Gil Shaham and Morgan Freeman illuminate Film Night at Tanglewood

Film Night at Tanglewood

August 20, 2011

Reviewed by Lesley Ann Beck

[LENOX, Mass.] Tanglewood was a marvelous place to be last Saturday evening, from the very pleasant late summer weather to John William’s highly entertaining Film Night performance with the Boston Pops Orchestra. While Williams and the Pops are reason enough to venture to the Shed on an August night, Saturday’s performance also boasted two wonderful guests: actor Morgan Freeman and violinist Gil Shaham. Freeman’s narration of a William Faulkner story was pure pleasure to hear and Shaham’s beautiful playing added depth and poignancy to the score of Schindler’s List.

The concert started with a lively rendition of “Hooray for Hollywood,” arranged by John Williams, accompanied by a terrific compilation of film clips from the Golden Age of Hollywood. It was schmaltzy, of course, but quite enjoyable.

Next up was A Salute to the Hollywood Western, with Williams’ overture to the film The Cowboys, followed by John Dunbar’s Theme from Dances With Wolves, and finishing with the Theme from How the West Was Won. The music from The Cowboys included terrific effects from the percussion section, fleeting moments of old-timey folk music, big moments in the brass, and a lovely narrative quality that imparted a sense of being on the move at a nice trot across the prairie. The Dances with Wolves section sounded lovely; Film Night provides the opportunity to listen to film scores without the visual component, to really focus on the music, and to appreciate the composition in a new way. For the last selection, How the West Was Won, the screen came down and a second compilation of clips, this time of classic Westerns, accompanied the big, brash score. More schmaltz, but once again, most engaging.

But all of that was just a build-up to Suite from The Reivers, with narration by Morgan Freeman. The Reivers is a 1969 film based on stories by William Faulkner, who John Williams described as being in the pantheon of great Southern writers. Faulkner, Williams noted, won a Nobel and two Pulitzers. The Reivers tells the tale of three special days in the fondly remembered childhood of the narrator, recounted when he had become an old man. Williams introduced Freeman as “one of our greatest American actors,” mentioned that they had never worked together before, but that every character Freeman portrays is unique and memorable.

The combination of the charming Faulkner story, Freeman’s mellifluous voice, and the film score created a special mood in the Shed: the audience was rapt. The story was about one of the first automobiles in town, back at the turn of the last century, and included the sound of a real klaxon horn, with a bit of honky-tonk flavor and the gentle humor of the story expressed in the music, too.

After the intermission, another compilation of film clips was shown to accompany a compilation of film score themes,a gain from some of the most successful movies, from Psycho and Pink Panther to Exodus and Out of Africa.

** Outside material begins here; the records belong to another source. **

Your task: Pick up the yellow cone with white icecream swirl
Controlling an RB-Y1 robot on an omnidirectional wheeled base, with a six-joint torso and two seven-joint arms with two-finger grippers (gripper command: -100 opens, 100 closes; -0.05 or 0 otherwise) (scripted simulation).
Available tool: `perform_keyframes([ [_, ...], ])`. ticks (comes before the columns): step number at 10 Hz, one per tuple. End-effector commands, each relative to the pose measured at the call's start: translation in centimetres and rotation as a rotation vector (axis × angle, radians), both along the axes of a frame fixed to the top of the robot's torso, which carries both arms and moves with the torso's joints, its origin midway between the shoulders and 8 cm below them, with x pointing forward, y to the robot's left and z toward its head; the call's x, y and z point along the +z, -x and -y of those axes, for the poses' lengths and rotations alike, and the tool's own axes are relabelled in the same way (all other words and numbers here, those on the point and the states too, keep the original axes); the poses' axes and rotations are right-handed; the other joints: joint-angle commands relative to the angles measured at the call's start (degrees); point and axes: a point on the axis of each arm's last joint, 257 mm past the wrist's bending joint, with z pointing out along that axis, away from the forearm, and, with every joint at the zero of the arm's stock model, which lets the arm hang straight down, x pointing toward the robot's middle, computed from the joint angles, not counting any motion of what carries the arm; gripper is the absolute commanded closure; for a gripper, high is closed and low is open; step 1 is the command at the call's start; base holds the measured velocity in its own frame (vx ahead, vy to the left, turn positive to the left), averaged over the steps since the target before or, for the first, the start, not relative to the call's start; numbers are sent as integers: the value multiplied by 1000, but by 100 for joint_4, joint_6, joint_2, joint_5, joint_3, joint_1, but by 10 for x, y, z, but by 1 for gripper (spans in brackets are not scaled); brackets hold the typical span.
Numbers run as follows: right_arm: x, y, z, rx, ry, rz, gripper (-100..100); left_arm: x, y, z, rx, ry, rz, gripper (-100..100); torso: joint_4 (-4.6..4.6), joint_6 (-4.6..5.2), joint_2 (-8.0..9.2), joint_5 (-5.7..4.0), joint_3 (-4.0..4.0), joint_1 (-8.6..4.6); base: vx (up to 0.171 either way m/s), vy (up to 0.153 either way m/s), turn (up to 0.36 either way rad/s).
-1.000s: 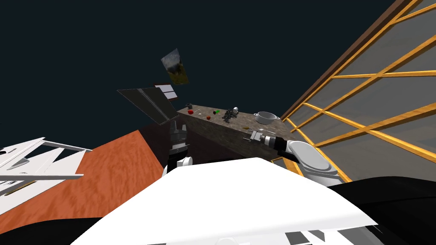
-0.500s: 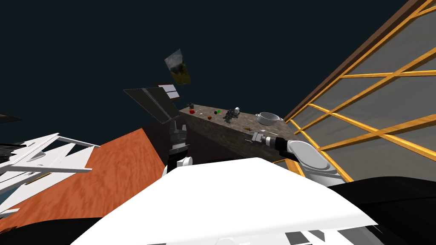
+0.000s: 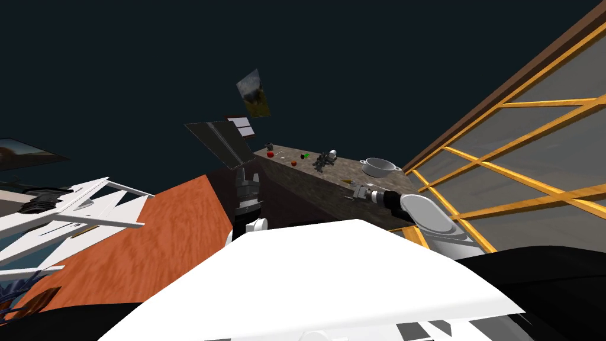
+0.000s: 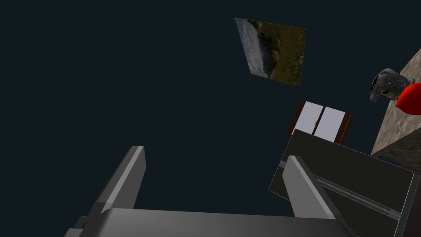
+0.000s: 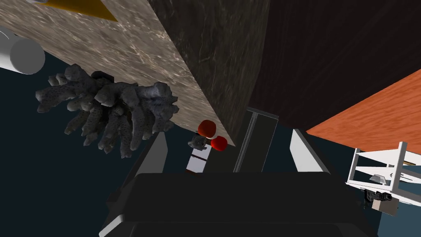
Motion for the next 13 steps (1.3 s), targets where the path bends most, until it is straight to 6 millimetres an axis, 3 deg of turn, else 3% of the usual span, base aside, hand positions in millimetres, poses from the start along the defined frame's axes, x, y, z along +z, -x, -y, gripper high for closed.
perform_keyframes([
  [1,-9,4,15,-6,57,-34,-100,0,0,0,0,0,0,0,0,0,0,0,0,0,23,-19,114],
  [3,-13,4,23,-14,92,-42,-100,0,0,0,0,0,0,0,-1,0,-3,0,-2,-1,13,-13,49],
  [8,-32,16,72,-46,259,-131,-100,0,0,0,0,0,0,0,-1,1,-4,0,-2,-1,20,-20,122],
  [13,-41,25,107,-76,378,-191,-100,0,0,0,0,0,0,0,-1,-1,-6,-1,-3,-2,24,-22,99],
])
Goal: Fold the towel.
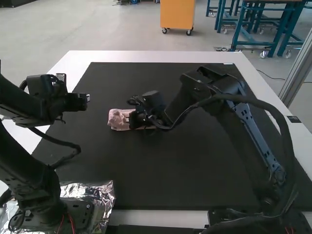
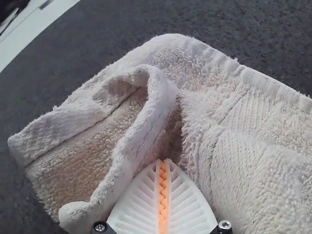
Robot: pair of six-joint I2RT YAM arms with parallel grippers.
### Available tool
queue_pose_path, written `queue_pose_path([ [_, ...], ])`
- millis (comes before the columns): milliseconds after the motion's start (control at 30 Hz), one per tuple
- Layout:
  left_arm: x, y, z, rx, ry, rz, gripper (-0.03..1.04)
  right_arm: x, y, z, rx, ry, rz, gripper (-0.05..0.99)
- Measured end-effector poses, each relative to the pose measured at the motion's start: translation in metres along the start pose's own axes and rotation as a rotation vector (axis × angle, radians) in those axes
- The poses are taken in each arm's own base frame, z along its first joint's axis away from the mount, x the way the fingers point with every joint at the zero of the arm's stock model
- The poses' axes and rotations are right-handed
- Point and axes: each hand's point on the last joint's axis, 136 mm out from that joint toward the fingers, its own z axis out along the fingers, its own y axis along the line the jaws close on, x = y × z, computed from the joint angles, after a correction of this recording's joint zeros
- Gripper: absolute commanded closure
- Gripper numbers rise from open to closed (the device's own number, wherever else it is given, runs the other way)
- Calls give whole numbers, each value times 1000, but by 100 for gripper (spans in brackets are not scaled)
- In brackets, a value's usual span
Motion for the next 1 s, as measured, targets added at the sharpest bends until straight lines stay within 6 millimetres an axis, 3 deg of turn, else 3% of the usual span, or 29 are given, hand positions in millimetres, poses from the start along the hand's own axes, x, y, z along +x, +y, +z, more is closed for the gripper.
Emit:
queue_pose_path([
  [67,-8,-1,-4,0,-20,6,4,3,-2,-1,6,18,7,95],
  [100,-12,-3,-7,2,-28,9,4,1,-3,-3,10,22,11,87],
  [233,-22,-19,-15,36,-45,24,4,-23,-22,-31,60,22,48,40],
  [333,-32,-39,-21,81,-48,32,4,-75,-41,-70,116,-32,67,5],
  [467,-65,-60,-35,130,-122,41,4,-171,-38,-140,153,-199,30,2],
  [567,-98,-72,-54,156,-214,54,4,-229,-7,-193,140,-312,-19,2],
  [667,-120,-81,-76,174,-278,62,4,-269,29,-244,124,-401,-63,2],
  [800,-129,-84,-98,177,-300,63,4,-298,55,-315,167,-519,-121,2],
  [900,-133,-85,-116,175,-316,65,4,-306,52,-370,260,-597,-132,2],
  [1000,-151,-86,-148,170,-407,78,4,-304,41,-427,376,-651,-123,2],
])
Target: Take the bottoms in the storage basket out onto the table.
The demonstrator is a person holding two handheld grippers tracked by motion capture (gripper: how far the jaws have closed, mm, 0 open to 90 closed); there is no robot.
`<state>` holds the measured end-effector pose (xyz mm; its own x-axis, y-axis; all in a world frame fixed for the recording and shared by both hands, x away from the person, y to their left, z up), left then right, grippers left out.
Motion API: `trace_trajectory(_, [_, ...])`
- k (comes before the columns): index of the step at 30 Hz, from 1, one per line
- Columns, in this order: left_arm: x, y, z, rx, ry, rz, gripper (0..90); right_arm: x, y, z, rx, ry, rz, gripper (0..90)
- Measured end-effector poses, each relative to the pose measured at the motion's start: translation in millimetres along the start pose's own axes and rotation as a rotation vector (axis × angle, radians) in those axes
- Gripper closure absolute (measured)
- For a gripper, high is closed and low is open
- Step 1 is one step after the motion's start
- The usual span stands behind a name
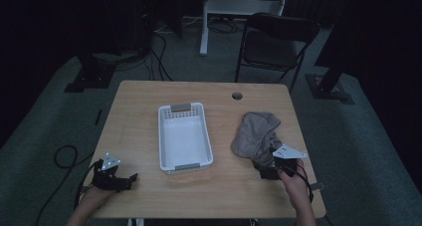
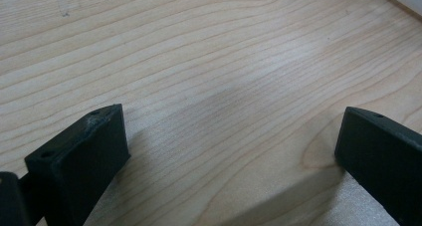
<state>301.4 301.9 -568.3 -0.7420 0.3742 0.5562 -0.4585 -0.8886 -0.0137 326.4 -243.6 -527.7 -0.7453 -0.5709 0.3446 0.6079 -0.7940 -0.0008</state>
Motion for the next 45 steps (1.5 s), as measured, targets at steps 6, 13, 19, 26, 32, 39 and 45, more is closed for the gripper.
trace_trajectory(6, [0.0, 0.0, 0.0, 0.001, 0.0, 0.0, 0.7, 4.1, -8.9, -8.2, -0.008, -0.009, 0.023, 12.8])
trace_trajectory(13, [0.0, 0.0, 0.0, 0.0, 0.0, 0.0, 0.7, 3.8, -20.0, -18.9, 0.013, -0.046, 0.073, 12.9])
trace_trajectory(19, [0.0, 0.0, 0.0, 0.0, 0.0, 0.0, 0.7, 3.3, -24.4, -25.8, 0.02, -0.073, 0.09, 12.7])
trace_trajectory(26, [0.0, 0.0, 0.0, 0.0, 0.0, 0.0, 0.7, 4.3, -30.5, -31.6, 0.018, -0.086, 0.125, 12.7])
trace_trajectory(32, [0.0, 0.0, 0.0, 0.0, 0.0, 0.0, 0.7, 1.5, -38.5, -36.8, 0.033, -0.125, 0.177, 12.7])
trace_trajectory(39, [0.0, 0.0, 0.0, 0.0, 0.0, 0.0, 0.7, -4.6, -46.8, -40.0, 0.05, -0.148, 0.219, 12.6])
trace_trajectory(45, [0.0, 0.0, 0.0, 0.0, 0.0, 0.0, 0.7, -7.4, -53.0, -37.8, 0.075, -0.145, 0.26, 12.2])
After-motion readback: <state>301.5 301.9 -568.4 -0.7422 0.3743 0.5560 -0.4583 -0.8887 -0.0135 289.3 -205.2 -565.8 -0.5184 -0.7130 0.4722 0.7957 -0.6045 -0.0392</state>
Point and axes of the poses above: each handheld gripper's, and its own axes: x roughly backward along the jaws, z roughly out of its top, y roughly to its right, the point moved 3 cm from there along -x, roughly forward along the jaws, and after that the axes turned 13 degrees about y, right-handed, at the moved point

The superb violinist Gil Shaham then joined Williams onstage, performing a marvelous rendition of “Por Una Cabeza,” the tango from the film Scent of a Woman. Shaham’s playing is extraordinary, and he gave this tango the passion and sultry energy it demanded. Fantastic. Shaham then performed three pieces from Williams’s score for Schindler’s List, and this time the music was poignant, wrenching, melodic, beautiful, and heartbreaking. Shaham soared in the second selection where the strains of the traditional klezmer fiddle could be discerned; the violin plays, in a minor key, with the orchestra sections joining in slowly, building bit by bit, creating the ambience of an Old World street procession. And the third selection was quietly, seriously beautiful.

And then they launched into a lengthy arrangement of songs from Fiddler on the Roof, again with Shaham taking the part of the itinerant fiddler, traveling from shtetl to shtetl. Williams and Shaham appeared to be enjoying themselves immensely, as was the audience.

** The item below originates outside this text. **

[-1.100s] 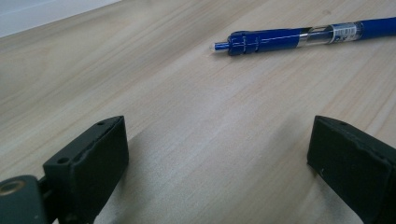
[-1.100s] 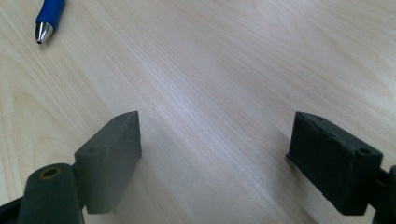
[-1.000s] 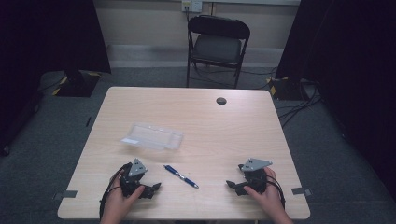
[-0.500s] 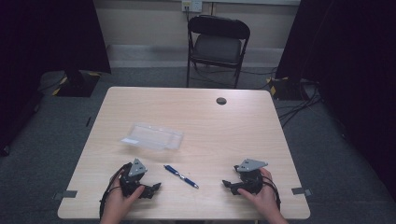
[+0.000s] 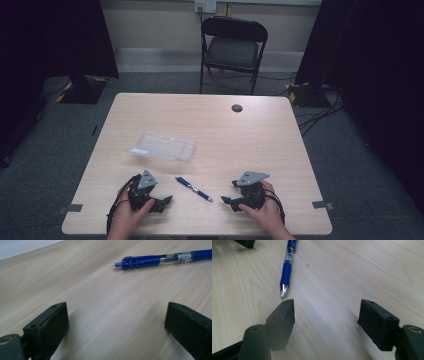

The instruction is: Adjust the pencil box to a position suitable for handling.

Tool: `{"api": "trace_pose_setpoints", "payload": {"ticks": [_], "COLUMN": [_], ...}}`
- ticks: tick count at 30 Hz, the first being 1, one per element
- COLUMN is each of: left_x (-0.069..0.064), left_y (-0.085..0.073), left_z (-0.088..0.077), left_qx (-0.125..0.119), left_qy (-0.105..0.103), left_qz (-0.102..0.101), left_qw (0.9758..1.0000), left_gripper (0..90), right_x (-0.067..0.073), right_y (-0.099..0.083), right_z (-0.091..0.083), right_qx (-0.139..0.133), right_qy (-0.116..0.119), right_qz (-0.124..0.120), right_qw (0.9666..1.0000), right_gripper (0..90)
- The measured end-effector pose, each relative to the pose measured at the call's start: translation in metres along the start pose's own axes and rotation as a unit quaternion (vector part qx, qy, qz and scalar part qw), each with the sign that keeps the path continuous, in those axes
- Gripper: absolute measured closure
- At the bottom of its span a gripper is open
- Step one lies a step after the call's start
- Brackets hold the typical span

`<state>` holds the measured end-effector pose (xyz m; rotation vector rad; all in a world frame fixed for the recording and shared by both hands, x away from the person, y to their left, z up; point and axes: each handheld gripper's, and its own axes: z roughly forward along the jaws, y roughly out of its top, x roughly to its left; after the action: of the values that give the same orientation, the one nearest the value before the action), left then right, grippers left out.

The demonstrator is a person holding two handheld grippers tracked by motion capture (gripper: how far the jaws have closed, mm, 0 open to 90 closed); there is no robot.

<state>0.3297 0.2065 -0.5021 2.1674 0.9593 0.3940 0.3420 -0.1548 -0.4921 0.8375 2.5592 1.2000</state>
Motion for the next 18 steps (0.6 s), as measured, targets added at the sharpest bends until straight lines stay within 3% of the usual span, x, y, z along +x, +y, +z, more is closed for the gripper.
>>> {"api": "trace_pose_setpoints", "payload": {"ticks": [4, 8, 11, 18], "left_x": [0.000, 0.000, 0.000, 0.000], "left_y": [0.000, 0.000, 0.000, 0.000], "left_z": [0.000, 0.000, 0.000, 0.000], "left_qx": [0.000, 0.000, 0.000, 0.000], "left_qy": [0.000, 0.000, 0.000, 0.000], "left_qz": [0.000, 0.000, 0.000, 0.000], "left_qw": [1.0000, 1.0000, 1.0000, 1.0000], "left_gripper": [4.9, 4.9, 4.9, 4.8], "right_x": [0.007, 0.020, 0.024, 0.031], "right_y": [0.006, 0.021, 0.028, 0.037], "right_z": [0.006, 0.014, 0.018, 0.033], "right_qx": [-0.003, 0.000, 0.002, 0.006], "right_qy": [0.012, 0.027, 0.036, 0.044], "right_qz": [-0.002, -0.028, -0.026, -0.030], "right_qw": [0.9999, 0.9992, 0.9990, 0.9986], "right_gripper": [31.1, 34.4, 35.3, 46.8]}}
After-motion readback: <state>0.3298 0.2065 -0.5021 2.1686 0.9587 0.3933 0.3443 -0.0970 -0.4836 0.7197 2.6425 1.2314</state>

Williams next introduced music from the film Sabrina with  film clips of Audrey Hepburn, and this was most enjoyable as well. Sentimental? Of course, but so well done. The final selection of the evening was the iconic score from Star Wars.

For many, the annual Film Night is a can’t miss proposition: John Williams knows how to entertain, and the Pops are just so smooth, so accomplished. The musicianship of the orchestra members is superb, the music is familiar and evocative, and when presented with guest artists of the caliber of Morgan Freeman and Gil Shaham, the evening becomes memorable, indeed.

This weekend is the final one for the Boston Symphony Orchestra at their summer home, and it’s going to be spectacular finale. Friday night’s concert is a presentation of George Gershwin’s great American masterpiece Porgy and Bess. Saturday night features Itzhak Perlman doing double duty as guest violinist and conductor for an all-Beethoven program that includes Romances 1 and 2 for violin and orchestra, Symphony No. 1, and Symphony No. 5. And on Sunday afternoon, hurricane conditions permitting, the BSO will perform Beethoven’s Symphony No. 9 under the baton of Lorin Maazel. It promises to be an exceptional farewell weekend.